Se suponía que la mirada de los alubai era tan dorada como el destello que recorría sus alas; sin embargo, la espalda de la nigromante solo desplegaba dos cicatrices que habían sanado un largo tiempo atrás. Valdemar las conocía de sus momentos más íntimos. Las heridas le surcaban la piel desde los omóplatos hacia la cintura.

—¿Vinieron a buscar la carta? —preguntó, rodeada en el reconfortante abrazo que el tabernero ejercía alrededor de sus caderas. Con la yema de los dedos rozaba las puntas del cabello de ella, que abundaba como la nieve en invierno y presumía el mismo color impoluto.

—Sí, el muchacho fue puntual y, a cambio, entregó esto. —Valdemar sacó algo del bolsillo de su pantalón; logró otorgárselo a Alorey sin romper la unión entre ambos—. Lo hubiera guardado donde siempre, pero fue tan cauteloso al dármelo, que asumí que era importante.  

La nigromante acunó la ofrenda en su palma. Se trataba de un pañuelo de terciopelo que envolvía la delicadeza de un anillo dorado. En el exterior se vislumbraba un patrón con detalles intrincados que nadaban a través de la superficie de oro.

—Vaya, vaya, qué bonito... —balbuceó Alorey mientras su atención vagaba entre los grabados.

Aquel que solicitaba los servicios de la nigromante, debía brindarle garantía de que cumpliría con el pago. Ella siempre exigía un objeto personal que devolvía cuando recibía el dinero. En caso de que el cliente no cumpliera, el lazo con su pertenencia serviría para recordárselo.  

Alorey no deseaba atormentar para obtener lo que le correspondía, la Academia le había enseñado a utilizar la magia a favor de los demás. Sin embargo, ciertas personas preferían aprender por las malas.

Los espíritus con los que trabajaba obedecían sus órdenes, y si bien algunos se rehusaban a perseguir a los vivos, otros lo disfrutaban bastante. Lidiar con esa clase de entidades le generaba migrañas, porque la mayoría se entusiasmaban y asustaban de más. Motivo por el que debía recordarles que no precisaba llevar a cuestas la muerte de un cliente, sino su dinero.

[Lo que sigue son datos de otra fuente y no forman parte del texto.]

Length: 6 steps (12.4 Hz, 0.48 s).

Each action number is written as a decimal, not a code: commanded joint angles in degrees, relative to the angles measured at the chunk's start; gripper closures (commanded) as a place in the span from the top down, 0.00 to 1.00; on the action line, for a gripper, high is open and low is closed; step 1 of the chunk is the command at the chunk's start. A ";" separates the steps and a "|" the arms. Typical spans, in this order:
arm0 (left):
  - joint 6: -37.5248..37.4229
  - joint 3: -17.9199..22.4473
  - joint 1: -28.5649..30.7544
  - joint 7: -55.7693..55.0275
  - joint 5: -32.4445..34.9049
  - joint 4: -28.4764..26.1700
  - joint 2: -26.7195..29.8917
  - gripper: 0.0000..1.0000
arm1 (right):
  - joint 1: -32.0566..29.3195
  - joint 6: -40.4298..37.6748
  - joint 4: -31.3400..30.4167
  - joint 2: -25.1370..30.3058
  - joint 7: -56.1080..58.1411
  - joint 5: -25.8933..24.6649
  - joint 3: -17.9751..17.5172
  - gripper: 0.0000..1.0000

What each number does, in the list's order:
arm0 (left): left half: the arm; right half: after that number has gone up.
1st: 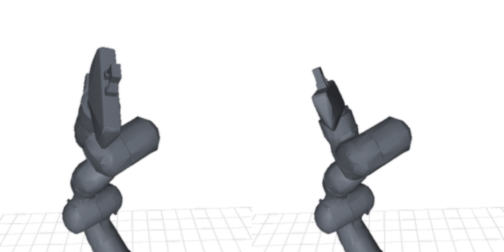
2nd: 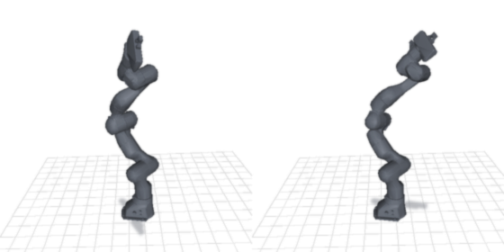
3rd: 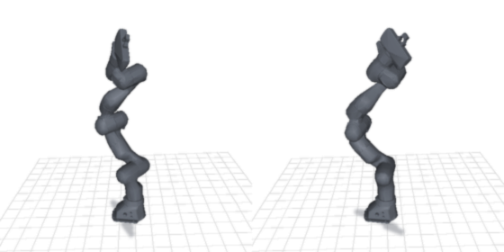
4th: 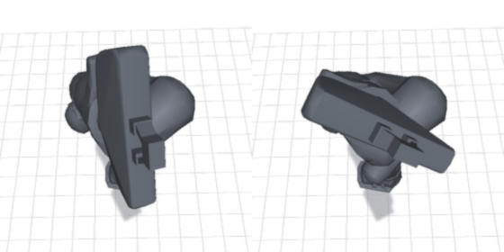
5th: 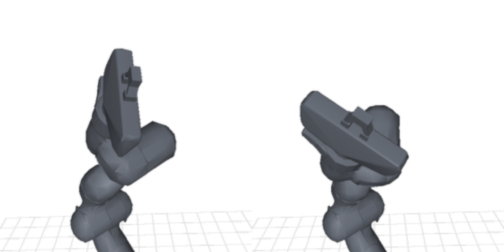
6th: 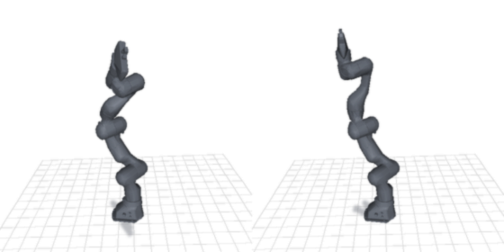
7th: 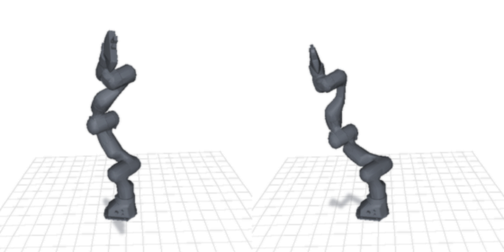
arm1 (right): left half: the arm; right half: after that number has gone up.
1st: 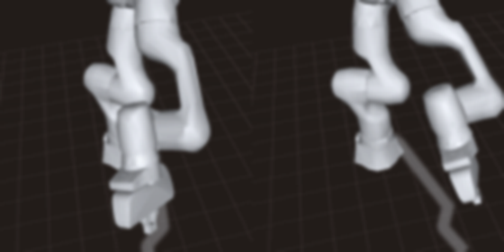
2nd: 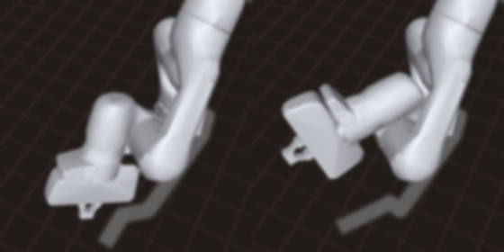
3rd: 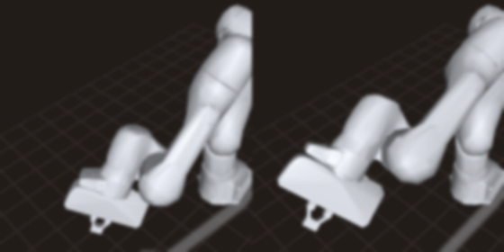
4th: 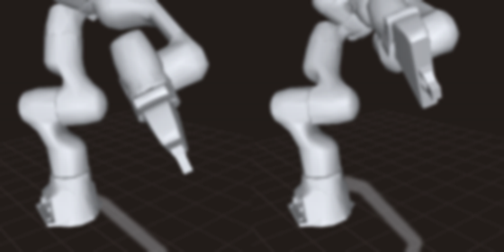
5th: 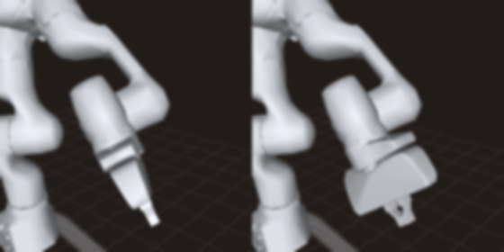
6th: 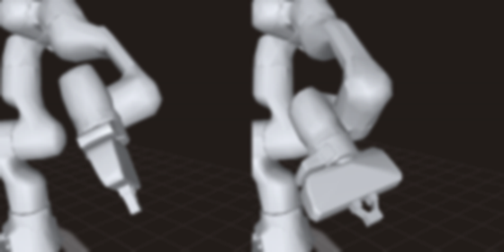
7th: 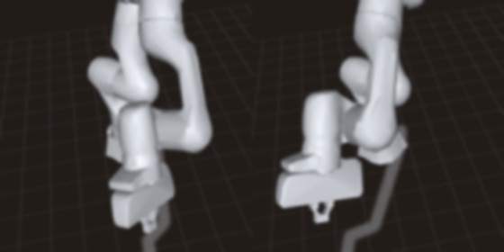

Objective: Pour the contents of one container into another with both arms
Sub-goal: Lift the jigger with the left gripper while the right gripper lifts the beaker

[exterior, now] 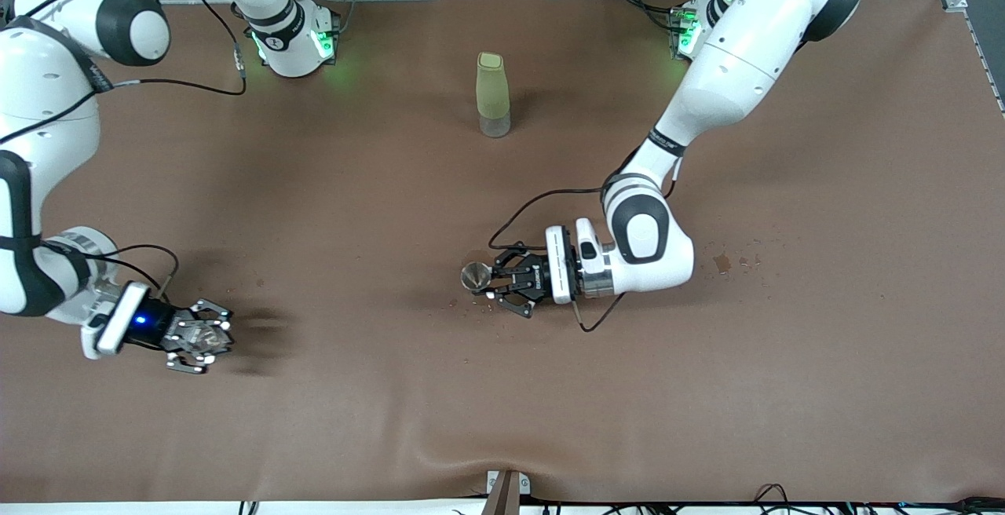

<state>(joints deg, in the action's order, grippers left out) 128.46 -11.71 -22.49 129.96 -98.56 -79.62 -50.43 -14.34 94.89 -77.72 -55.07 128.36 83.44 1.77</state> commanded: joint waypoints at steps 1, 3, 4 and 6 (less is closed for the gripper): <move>1.26 0.72 -1.50 -0.05 -1.90 2.63 -1.51 0.00 | 6.32 0.64 -0.77 2.68 -7.13 1.29 0.69 0.00; 1.97 0.72 -1.68 -0.05 -2.69 3.77 -2.39 0.00 | 11.24 3.09 0.37 3.57 -12.67 1.46 0.43 0.00; 2.06 0.72 -1.94 -0.05 -2.78 3.86 -2.48 0.00 | 13.35 4.93 1.42 3.74 -13.48 3.03 -0.27 0.00; 2.06 0.81 -1.94 -0.05 -3.30 3.95 -2.48 0.00 | 17.57 7.66 2.22 3.74 -13.66 8.30 -1.07 0.00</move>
<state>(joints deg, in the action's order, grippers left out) 129.51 -11.62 -23.31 129.96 -99.66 -77.96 -51.81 0.42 100.81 -75.62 -52.15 116.07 87.98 0.76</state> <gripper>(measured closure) 0.789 0.846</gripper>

—Creo que es hora de dejarte a solas, ¿verdad? —Valdemar entendió que Alorey necesitaba privacidad, aún permanecía inmersa en el anillo.

—Sí, por favor. —respondió y recibió un fugaz beso en la punta de la nariz. Cuando de reojo espió la puerta, una espalda ancha, relajada, y el pelo azabache atado en una coleta, fue lo último que divisó antes de que se cerrara.

El hombre respetaba los asuntos de la nigromante y nunca intentaba involucrarse. Él y su taberna solo cumplían un rol de intermediarios: los objetos personales se dejaban en La jarra oxidada y ella pasaba a recogerlos al final de la jornada. Luego, escoltada por pilares de cajas amontonadas y barriles de cerveza, Alorey utilizaba sus habilidades para cerciorarse de que no le tomaran el pelo; más de un oportunista había intentado engañarla con una pertenencia ajena.

A pesar de la noche veraniega, pronto helaría en el cuarto de utilería. El Límite estaba a punto de revelarse y traería consigo un frío que calaba los huesos. La nigromante situó a sus pies el pañuelo de terciopelo y encima le colocó el anillo.